▸ Task statement:
Retype every line from the start of the entries below down to the line with "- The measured", both ends included; skip the pictures.

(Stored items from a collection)
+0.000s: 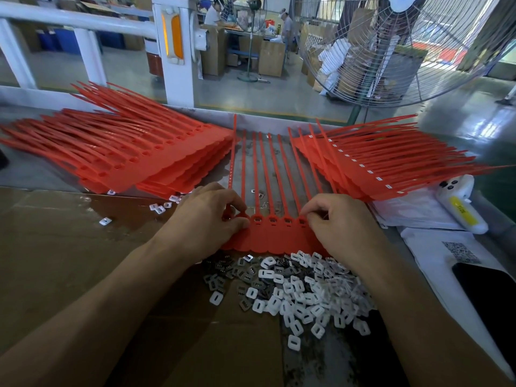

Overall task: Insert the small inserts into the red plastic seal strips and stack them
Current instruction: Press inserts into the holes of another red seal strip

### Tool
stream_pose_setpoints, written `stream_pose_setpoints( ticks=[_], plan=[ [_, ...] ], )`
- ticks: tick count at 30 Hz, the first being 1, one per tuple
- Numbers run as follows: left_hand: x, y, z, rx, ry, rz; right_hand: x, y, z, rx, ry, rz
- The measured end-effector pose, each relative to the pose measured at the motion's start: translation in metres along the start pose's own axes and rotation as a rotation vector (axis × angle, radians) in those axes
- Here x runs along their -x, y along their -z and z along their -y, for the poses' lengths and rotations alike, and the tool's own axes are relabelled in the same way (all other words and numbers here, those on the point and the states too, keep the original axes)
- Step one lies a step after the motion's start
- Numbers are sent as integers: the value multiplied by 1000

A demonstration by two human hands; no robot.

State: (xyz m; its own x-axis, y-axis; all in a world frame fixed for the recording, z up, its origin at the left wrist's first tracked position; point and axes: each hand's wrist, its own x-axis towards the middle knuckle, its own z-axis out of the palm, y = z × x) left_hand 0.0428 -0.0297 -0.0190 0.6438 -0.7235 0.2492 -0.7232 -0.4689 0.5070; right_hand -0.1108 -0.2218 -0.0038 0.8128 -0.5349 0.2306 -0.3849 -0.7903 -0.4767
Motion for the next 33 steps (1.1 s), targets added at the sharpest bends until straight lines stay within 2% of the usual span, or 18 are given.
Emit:
stream_pose_setpoints(
  ticks=[3, 9, 16, 23, 27, 31, 33],
  plan=[
    [0, 0, -1, 10, 6, 0, 1, 2, 6, -86, 63, -13],
    [0, 1, -2, 11, 5, -1, 14, -2, 26, -163, 304, 294],
    [0, 0, -2, 3, 5, -6, 23, -7, 41, -136, 402, 457],
    [0, 0, -1, -2, 5, -1, 24, -9, 44, -66, 462, 445],
    [0, -2, -1, -4, -3, -8, 26, -10, 43, -104, 446, 432],
    [-1, -2, 0, -6, -8, -9, 26, -7, 40, -230, 361, 400],
    [-1, -2, 1, 2, -12, -11, 23, -5, 37, -297, 294, 324]
  ],
)
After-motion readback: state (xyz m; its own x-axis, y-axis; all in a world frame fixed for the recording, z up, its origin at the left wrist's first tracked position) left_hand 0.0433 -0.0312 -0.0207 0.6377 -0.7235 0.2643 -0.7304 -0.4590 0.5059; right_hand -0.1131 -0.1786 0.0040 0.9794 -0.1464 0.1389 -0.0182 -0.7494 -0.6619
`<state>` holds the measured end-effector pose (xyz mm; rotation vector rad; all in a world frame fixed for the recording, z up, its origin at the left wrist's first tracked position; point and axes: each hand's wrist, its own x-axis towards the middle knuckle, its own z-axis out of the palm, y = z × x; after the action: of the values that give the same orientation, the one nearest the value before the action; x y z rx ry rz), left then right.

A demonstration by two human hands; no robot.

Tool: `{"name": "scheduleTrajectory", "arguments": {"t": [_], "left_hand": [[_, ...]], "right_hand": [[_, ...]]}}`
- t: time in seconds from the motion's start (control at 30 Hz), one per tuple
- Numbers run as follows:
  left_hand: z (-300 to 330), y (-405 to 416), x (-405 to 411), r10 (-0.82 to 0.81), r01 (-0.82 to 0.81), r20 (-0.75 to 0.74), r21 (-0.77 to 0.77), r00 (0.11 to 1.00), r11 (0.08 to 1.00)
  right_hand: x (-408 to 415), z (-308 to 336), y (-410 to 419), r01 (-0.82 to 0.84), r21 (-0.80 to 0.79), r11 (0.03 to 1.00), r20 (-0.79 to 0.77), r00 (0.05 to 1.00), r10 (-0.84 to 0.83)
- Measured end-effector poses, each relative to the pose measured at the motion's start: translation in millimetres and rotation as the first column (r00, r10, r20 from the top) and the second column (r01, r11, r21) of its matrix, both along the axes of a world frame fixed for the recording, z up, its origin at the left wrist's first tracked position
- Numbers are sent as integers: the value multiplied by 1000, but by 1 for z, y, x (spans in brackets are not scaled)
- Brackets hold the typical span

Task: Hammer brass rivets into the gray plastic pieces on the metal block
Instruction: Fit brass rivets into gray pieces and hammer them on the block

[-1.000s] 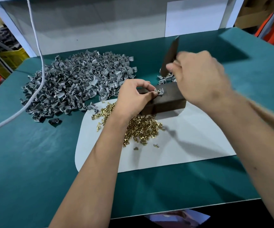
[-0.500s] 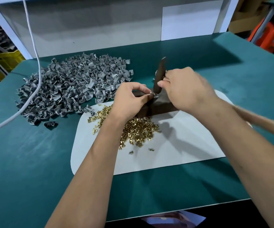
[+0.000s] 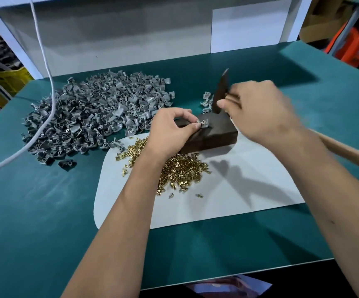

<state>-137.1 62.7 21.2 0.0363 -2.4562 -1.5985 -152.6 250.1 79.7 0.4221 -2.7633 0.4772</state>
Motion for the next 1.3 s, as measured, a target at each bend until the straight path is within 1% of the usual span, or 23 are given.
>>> {"name": "scheduleTrajectory", "arguments": {"t": [0.03,0.1,0.17,0.23,0.3,0.43,0.5,0.57,0.63,0.67,0.7,0.77,0.83,0.93,0.97,1.0,1.03,1.1,1.13,1.2,1.27,1.3], "left_hand": [[0,1,0,4,-4,-10,-12,1000,1000],[1,1,1,12,-12,-11,-20,1000,1000],[1,1,1,9,-9,0,2,1000,1000],[1,1,2,4,-5,17,36,1000,999],[2,1,2,1,-3,28,58,1000,998],[4,2,3,0,-2,35,73,999,997],[4,2,4,2,-5,37,77,999,997],[5,3,5,7,-10,39,79,999,997],[5,2,4,14,-17,39,85,999,996],[5,2,3,15,-19,35,90,999,996],[5,2,2,14,-17,29,101,999,995],[4,1,2,5,-7,11,137,1000,991],[4,0,2,5,-4,-3,165,1000,986],[7,-5,1,77,-71,-25,180,997,981],[9,-7,0,133,-127,-31,140,991,982],[9,-12,-1,211,-209,-35,61,977,976],[8,-19,-2,304,-306,-45,-46,952,951],[6,-34,-1,490,-497,-91,-237,867,835],[5,-43,0,549,-555,-110,-288,829,781],[2,-58,1,609,-602,-114,-374,785,706],[0,-66,1,617,-581,-86,-460,782,672],[0,-68,1,612,-560,-67,-490,788,668]], "right_hand": [[-2,-1,7,22,-37,999,9,1000,-22],[-9,-3,23,86,-62,994,93,992,-80],[-13,-8,38,141,-47,989,200,971,-129],[-14,-14,48,167,-11,986,269,950,-158],[-15,-18,52,172,24,985,308,936,-171],[-11,-23,48,122,101,987,391,908,-153],[-10,-21,44,116,118,986,409,899,-155],[-9,-15,38,122,85,989,353,924,-145],[-6,-10,24,82,-34,996,183,980,-74],[-4,-8,15,8,-75,997,89,996,-1],[-1,-8,5,-94,-75,993,31,995,96],[1,-10,-14,-264,20,964,21,964,263],[-3,-14,-23,-297,99,950,0,955,298],[-12,-15,-29,-297,103,949,-87,948,306],[-15,-15,-30,-288,101,952,-86,951,297],[-19,-15,-31,-264,100,959,-71,960,271],[-24,-14,-31,-224,92,970,-51,972,229],[-38,-12,-28,-120,79,990,-21,992,122],[-46,-10,-25,-67,80,994,-16,998,69],[-60,-4,-21,31,82,996,-11,999,-30],[-71,1,-18,81,66,994,-5,997,-81],[-73,4,-18,69,49,996,-3,998,-69]]}}
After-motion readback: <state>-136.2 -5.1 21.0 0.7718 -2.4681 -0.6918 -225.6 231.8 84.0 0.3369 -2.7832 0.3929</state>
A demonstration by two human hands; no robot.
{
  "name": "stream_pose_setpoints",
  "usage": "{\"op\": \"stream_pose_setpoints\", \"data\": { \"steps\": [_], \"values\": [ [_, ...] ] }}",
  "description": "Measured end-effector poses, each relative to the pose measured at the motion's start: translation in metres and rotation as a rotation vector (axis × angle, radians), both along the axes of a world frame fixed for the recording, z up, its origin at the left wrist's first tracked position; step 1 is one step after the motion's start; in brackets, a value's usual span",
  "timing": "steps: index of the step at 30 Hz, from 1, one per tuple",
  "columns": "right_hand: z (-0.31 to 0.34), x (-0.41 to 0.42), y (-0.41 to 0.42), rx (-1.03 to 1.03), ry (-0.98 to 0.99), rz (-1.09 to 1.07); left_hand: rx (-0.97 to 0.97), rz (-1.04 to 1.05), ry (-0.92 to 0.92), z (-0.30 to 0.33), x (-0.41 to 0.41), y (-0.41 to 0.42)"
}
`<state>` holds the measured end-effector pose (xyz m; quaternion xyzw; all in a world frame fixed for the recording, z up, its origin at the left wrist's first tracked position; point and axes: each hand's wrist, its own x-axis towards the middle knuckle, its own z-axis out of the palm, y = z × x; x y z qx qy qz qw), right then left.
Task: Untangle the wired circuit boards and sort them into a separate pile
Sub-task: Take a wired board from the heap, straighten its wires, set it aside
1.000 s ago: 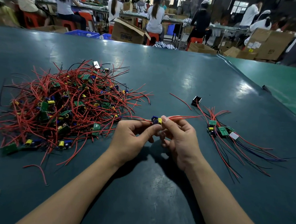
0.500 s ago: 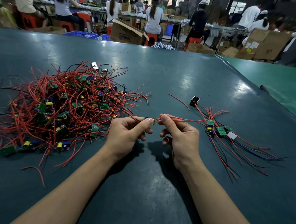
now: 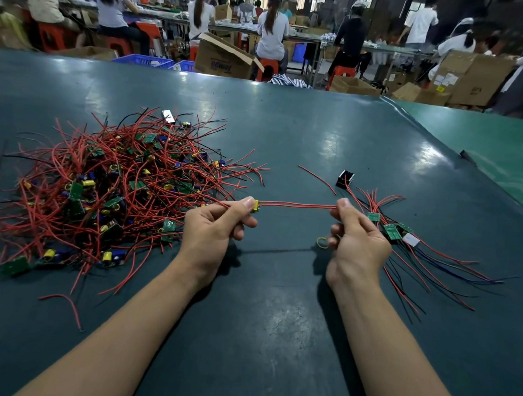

▸ Solution:
+0.000s: 

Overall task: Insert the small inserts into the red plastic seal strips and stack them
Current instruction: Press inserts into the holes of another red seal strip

### Tool
stream_pose_setpoints, written `stream_pose_setpoints( ticks=[_], plan=[ [_, ...] ], )`
- ticks: tick count at 30 Hz, the first being 1, one per tuple
- Numbers run as follows: left_hand: x, y, z, rx, ry, rz; right_hand: x, y, z, rx, ry, rz
- The measured end-effector pose, each relative to the pose measured at the motion's start: translation in metres along the start pose's own axes and rotation as a rotation vector (axis × angle, radians) in those axes

What was asked for in the exercise is now done.